◆ **Assignment**
Lines containing "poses": state how many there are in these entries, and write only that number.

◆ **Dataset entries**
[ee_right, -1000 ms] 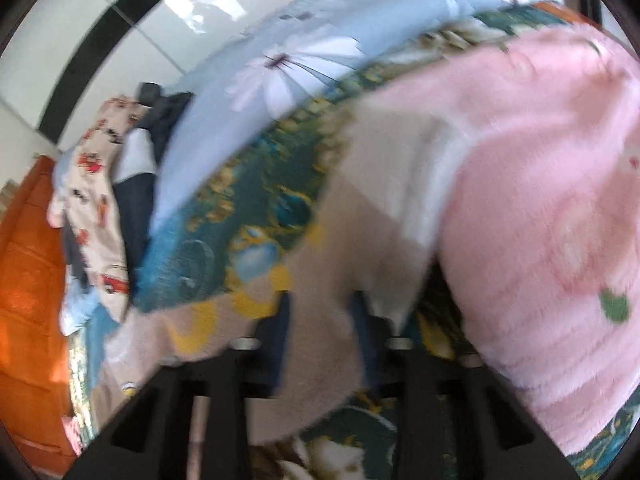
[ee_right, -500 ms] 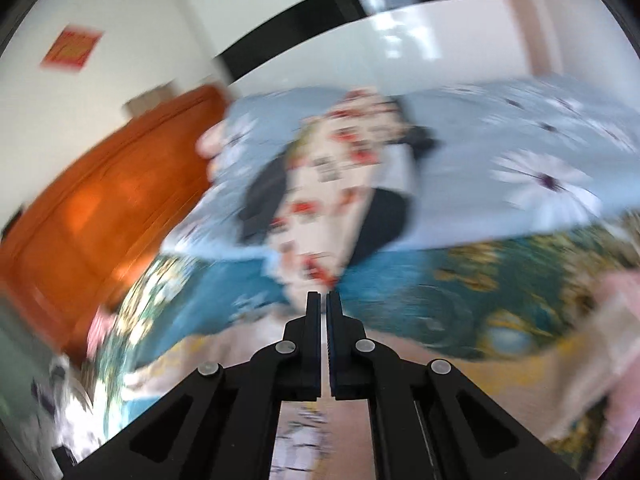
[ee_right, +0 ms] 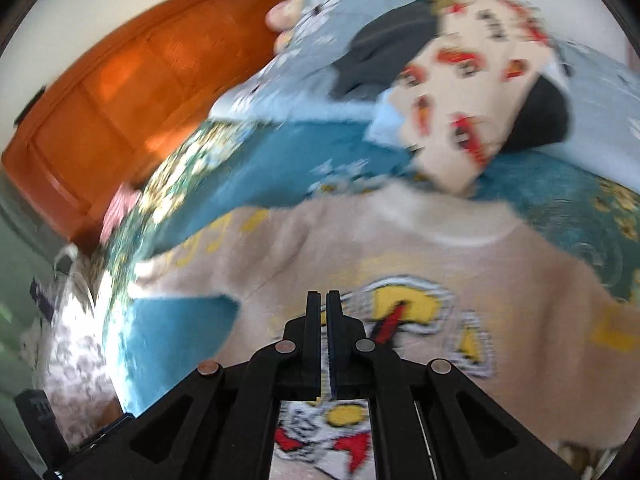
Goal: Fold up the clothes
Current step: 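Grasp a sweater sleeve with the right gripper and lift it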
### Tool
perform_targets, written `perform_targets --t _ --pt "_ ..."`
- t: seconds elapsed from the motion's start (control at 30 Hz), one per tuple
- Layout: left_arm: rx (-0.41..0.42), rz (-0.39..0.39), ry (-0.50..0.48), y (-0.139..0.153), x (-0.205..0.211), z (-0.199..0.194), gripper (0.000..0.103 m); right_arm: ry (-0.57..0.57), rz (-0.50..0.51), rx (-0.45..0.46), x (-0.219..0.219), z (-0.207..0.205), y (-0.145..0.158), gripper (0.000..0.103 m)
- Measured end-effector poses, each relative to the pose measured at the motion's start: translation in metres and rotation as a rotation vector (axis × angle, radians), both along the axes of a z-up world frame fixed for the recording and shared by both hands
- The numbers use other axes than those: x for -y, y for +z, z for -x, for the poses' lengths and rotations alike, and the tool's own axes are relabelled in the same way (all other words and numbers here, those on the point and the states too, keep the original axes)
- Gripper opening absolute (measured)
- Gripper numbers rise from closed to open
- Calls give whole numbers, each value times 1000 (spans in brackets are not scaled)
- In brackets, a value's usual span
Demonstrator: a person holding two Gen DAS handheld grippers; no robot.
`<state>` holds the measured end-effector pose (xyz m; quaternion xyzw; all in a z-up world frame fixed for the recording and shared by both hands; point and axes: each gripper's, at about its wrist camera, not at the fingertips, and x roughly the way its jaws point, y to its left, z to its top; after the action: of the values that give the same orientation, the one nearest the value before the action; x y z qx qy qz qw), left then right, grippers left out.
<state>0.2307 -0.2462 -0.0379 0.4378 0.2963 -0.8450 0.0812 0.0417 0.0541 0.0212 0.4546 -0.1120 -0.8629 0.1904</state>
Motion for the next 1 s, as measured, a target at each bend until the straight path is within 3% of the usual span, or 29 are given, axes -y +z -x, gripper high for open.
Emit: perform_targets --t 0.2,0.23,0.27,0.33,0.47,0.57,0.83,1.0 --pt "-13 -20 -38 2 -14 13 49 -304 -26 53 -139 -30 11 7" --pt "-11 -21 -48 2 -17 15 50 -368 -39 68 -165 -42 10 18" --pt "-10 -23 -58 1 -20 18 50 -436 -53 84 -189 -54 8 42" --pt "-1 -29 -76 -1 -27 23 51 -570 -75 119 -232 -77 1 59" --pt "19 -32 -117 -1 -43 32 51 -750 -37 216 -286 -106 -23 59" --pt "17 -14 -139 3 -53 33 52 -786 15 252 -298 -104 -42 59" --pt "39 2 -109 4 -52 27 52 -884 109 197 -322 -93 -69 59" --pt "45 -6 -91 2 -48 26 52 -886 89 175 -318 -91 -71 58"
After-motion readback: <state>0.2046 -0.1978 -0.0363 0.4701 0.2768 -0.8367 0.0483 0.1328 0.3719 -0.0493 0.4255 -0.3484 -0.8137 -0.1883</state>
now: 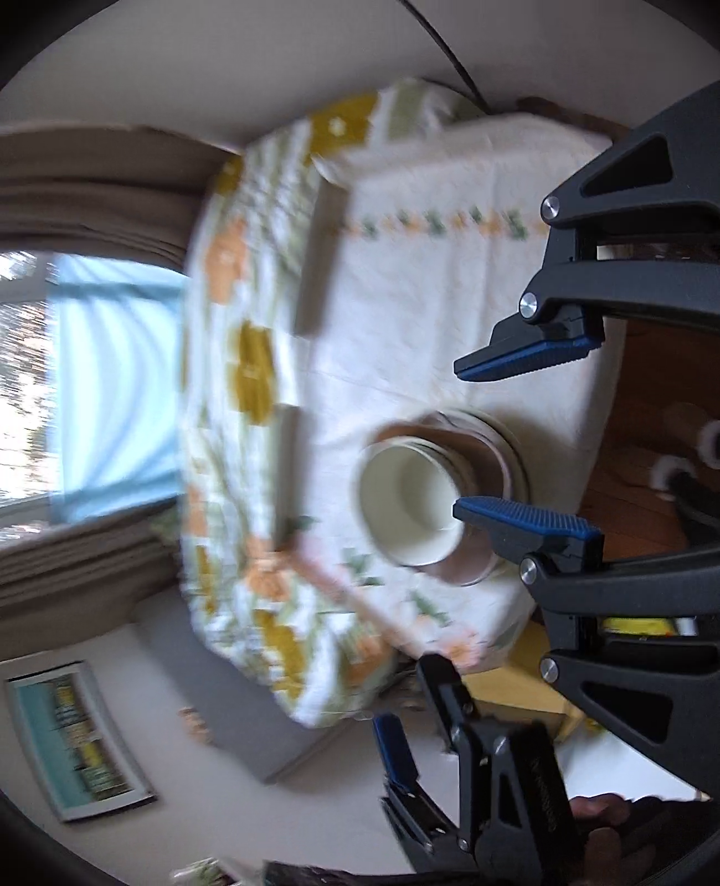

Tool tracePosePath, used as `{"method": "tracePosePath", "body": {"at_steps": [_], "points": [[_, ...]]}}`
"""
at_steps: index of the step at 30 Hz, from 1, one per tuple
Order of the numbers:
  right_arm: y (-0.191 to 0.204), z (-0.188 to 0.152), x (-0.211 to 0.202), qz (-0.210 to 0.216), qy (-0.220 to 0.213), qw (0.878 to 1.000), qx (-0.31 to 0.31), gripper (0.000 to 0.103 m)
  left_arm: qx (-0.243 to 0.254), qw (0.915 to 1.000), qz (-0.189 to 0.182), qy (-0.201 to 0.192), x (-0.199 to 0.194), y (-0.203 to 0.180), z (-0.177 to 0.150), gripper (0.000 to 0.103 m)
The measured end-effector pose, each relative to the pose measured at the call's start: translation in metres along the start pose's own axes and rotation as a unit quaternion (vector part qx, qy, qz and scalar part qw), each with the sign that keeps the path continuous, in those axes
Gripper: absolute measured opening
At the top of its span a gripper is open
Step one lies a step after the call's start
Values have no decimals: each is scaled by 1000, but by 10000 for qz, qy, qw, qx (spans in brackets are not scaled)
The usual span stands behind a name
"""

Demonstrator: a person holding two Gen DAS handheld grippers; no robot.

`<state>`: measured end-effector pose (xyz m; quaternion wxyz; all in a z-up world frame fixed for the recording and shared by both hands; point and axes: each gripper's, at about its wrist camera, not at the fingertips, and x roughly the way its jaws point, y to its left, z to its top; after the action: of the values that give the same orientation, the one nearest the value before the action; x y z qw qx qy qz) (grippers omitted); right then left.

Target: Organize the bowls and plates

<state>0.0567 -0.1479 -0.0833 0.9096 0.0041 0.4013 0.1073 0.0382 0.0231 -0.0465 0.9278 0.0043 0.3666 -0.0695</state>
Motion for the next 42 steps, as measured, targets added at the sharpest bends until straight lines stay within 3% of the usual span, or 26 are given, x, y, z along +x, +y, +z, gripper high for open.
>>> {"method": "tracePosePath", "body": {"at_steps": [2,3,4,6,11,20,42], "points": [[-9,1,-34,-153,-461,9987,127,63,-100,9987,82,-493,-31,-7,3,103],[-12,0,-48,-212,-648,9975,195,82,-109,9968,127,-775,-47,-10,4,103],[-15,-1,-66,-302,-916,9949,280,93,-81,9952,152,-964,-58,-14,5,103],[-19,-4,-89,-502,-1236,9904,352,94,-6,9921,265,-1223,-75,-23,6,103],[-19,-13,-118,-922,-1538,9829,422,96,114,9874,272,-1554,-98,-35,2,103],[-7,-24,-129,-1076,-1849,9761,384,96,226,9855,392,-1633,-110,-40,-15,103],[2,-26,-123,-1052,-1822,9772,281,96,82,9827,525,-1772,-113,-32,-15,103]]}}
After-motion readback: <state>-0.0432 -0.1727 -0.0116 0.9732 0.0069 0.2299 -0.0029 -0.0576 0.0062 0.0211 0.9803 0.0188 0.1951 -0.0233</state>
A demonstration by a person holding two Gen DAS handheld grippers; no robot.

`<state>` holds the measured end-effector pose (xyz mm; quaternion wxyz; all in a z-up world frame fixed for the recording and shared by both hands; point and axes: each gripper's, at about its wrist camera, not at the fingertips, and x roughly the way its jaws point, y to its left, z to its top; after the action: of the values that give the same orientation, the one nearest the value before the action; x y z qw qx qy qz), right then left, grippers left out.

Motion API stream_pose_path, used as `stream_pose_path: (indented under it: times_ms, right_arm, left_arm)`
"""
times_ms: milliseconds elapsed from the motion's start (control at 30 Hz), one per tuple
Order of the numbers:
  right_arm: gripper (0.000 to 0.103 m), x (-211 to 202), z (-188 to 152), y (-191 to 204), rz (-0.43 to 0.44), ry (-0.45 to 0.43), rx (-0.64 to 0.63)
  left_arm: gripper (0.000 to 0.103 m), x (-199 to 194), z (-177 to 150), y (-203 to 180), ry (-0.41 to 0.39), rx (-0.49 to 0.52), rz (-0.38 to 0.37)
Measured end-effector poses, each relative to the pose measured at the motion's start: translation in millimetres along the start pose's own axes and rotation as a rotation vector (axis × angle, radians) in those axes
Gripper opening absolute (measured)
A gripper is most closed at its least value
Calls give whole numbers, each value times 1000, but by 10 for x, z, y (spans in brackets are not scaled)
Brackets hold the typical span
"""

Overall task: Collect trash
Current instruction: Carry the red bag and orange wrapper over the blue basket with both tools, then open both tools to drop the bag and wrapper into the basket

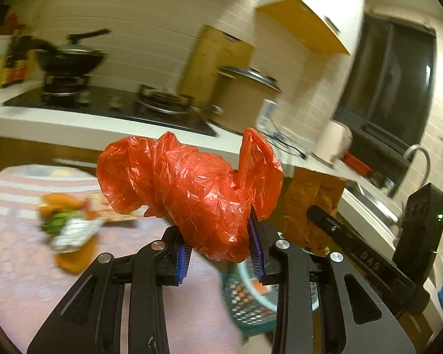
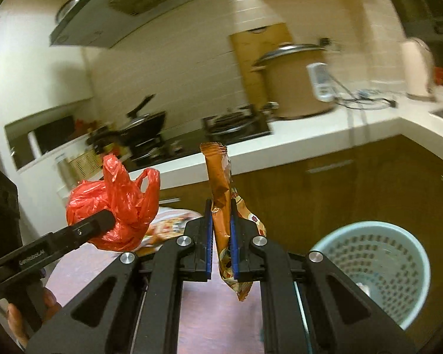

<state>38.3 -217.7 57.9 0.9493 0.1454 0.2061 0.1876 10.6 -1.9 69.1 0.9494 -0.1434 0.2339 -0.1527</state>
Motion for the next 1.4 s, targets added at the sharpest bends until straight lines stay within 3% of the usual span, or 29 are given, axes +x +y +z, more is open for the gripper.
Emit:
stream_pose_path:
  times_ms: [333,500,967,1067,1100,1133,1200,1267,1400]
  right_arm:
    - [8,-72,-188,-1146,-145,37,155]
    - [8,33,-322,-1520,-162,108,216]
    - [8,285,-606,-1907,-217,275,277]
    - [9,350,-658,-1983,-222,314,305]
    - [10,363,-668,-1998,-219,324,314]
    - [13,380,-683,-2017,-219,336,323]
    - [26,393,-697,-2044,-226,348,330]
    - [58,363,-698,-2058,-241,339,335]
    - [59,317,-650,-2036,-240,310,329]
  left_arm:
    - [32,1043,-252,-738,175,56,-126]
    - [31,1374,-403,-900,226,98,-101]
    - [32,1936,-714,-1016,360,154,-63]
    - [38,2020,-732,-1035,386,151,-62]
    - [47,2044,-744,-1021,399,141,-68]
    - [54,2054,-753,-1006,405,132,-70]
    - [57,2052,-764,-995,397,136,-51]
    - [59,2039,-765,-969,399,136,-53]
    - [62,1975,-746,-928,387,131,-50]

◆ **Result of the exercise**
3